Dr. Jiangning Wu, Dr. Al jibouri, Dr. Konstantin Volchek
(Left to right) Dr. Jiangning Wu, Dr. Al jibouri, and Dr. Konstantin Volchek standing in front of equipment used in the continuous advanced oxidation process developed by Dr. Al jibouri as part of his PhD research. Photo credit: Dwayne Ford, Ryerson University
By Dwayne Ford

During his Masters of Science in Chemical Engineering, Dr. Al jibouri’s university was approached by Iraq’s environmental protection agency with a problem it could not solve. Namely, how to remove high levels of chloride and sulfate ion concentrations being discharged into the Tigris River from an industrial electroplating wastewater treatment plant.

Dr. Al jibouri led a team that designed, manufactured, and installed electrodes to control the addition of oxidizing and reducing agents in the industrial electroplating wastewater treatment plant. By doing so, his team was able to reduce concentrations of chloride and sulfate ions in the effluent to permissible levels.

When Dr. Al jibouri came to Canada and began a PhD at Ryerson University, it was natural for him to pursue his interest in industrial wastewater and he turned his attention to the problem of oil sands pollution in northern Alberta.

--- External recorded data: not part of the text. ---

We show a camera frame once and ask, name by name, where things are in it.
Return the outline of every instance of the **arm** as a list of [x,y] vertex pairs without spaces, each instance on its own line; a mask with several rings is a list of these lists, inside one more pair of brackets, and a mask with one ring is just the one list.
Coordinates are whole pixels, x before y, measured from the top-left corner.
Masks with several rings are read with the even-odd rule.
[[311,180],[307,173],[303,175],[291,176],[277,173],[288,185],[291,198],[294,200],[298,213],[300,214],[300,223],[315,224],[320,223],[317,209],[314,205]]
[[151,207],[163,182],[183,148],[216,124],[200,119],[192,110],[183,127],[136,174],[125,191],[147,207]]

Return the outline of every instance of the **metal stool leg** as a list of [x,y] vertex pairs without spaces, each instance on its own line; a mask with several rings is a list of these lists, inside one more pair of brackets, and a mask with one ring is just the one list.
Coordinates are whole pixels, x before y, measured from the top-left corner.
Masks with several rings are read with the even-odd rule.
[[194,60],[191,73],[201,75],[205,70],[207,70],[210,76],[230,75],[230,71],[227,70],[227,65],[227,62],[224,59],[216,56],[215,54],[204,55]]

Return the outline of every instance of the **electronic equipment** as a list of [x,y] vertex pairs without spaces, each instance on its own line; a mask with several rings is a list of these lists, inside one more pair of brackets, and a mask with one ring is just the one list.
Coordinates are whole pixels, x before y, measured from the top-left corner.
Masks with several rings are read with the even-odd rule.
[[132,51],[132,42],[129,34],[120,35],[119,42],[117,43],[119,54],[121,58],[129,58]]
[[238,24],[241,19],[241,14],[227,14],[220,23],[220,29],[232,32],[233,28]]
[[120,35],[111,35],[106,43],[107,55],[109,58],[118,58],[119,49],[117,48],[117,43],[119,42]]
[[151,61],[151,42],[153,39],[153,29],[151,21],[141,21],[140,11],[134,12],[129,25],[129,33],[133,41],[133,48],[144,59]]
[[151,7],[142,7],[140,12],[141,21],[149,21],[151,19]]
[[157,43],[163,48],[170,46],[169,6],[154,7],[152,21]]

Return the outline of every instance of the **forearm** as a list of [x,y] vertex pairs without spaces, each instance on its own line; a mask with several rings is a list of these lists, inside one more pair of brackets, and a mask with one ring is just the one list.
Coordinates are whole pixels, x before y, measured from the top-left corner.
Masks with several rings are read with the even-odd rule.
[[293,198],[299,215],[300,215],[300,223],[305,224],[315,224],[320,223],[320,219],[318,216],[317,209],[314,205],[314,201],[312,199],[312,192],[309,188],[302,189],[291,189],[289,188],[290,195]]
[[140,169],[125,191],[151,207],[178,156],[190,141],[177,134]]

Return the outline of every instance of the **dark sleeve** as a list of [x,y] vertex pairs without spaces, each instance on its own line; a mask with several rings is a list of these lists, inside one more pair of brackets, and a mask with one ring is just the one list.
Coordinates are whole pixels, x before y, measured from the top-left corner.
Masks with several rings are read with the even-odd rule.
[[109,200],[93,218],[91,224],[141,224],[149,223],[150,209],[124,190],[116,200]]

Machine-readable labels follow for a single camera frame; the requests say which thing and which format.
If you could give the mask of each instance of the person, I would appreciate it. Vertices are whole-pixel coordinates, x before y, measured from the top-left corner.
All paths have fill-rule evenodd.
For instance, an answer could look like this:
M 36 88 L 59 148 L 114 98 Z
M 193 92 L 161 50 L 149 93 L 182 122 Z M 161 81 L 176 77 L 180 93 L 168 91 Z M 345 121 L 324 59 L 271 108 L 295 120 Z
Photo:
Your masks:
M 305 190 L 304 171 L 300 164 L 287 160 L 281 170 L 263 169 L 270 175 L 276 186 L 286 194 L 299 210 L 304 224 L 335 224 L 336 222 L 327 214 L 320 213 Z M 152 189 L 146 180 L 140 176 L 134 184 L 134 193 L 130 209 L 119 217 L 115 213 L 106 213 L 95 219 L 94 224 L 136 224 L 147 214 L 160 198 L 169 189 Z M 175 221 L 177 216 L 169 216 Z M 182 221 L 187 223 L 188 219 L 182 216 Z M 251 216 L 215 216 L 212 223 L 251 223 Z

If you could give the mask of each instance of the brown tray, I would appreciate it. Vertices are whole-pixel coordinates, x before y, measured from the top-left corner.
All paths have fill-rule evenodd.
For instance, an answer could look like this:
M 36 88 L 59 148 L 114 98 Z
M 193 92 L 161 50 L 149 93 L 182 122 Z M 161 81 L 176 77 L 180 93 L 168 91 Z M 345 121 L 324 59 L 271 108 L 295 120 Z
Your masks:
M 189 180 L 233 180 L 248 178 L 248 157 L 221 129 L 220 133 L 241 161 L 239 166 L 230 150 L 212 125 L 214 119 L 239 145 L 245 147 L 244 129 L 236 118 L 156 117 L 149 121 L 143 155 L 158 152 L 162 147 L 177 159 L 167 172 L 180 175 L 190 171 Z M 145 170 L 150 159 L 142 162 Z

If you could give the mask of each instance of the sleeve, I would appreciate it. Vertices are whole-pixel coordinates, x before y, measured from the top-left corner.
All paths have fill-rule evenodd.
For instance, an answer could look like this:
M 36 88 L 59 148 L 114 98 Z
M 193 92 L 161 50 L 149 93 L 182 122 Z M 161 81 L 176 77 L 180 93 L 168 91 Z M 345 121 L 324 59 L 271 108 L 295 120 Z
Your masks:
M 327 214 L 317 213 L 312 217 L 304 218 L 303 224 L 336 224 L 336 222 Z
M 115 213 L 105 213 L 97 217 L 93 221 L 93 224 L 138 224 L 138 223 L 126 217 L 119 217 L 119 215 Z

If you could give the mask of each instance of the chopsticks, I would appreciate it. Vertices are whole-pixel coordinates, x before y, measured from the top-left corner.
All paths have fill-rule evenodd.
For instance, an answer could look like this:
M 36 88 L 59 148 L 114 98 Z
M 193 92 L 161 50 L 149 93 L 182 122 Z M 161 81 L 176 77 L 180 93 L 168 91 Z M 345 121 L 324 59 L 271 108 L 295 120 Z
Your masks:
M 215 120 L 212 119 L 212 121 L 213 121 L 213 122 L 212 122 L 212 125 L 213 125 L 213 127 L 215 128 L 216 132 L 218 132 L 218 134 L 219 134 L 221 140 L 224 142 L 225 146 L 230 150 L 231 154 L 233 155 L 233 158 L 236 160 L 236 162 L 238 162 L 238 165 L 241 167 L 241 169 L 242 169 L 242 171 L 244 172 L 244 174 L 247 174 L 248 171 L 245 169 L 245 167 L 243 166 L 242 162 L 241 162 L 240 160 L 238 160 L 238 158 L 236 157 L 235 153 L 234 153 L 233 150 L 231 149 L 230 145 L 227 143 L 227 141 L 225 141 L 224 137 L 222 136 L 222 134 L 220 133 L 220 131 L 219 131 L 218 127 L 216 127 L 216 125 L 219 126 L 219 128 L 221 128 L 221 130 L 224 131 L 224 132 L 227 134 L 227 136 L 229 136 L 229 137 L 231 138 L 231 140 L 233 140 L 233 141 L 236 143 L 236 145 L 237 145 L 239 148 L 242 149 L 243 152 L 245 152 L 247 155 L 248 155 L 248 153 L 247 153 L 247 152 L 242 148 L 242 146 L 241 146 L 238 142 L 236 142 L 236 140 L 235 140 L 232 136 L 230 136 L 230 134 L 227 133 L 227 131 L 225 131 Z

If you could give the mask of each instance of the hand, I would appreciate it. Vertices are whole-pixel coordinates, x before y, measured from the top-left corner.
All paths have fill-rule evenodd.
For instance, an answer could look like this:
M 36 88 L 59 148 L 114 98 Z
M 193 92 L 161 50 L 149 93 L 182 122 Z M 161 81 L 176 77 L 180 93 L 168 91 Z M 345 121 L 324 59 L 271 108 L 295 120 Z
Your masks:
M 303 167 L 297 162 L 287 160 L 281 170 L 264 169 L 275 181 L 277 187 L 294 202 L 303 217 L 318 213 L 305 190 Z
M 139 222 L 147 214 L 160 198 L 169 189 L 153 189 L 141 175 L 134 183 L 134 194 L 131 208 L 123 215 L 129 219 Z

Canada’s oil sands occupy a 75,000 km2 area that has the potential for the extraction of up to 900 billion barrels of bitumen. The alkaline hot water extraction process used to remove bitumen from oil sands results in 4 m3 of wastewater per cubic metre of oil produced. Estimates are that, by 2025, extractions underway in the oil sands will lead to 1 billion cubic metres of wastewater. This byproduct is held in settling ponds but this cannot provide long-term protection against seepage into the groundwater and the resulting environmental damage.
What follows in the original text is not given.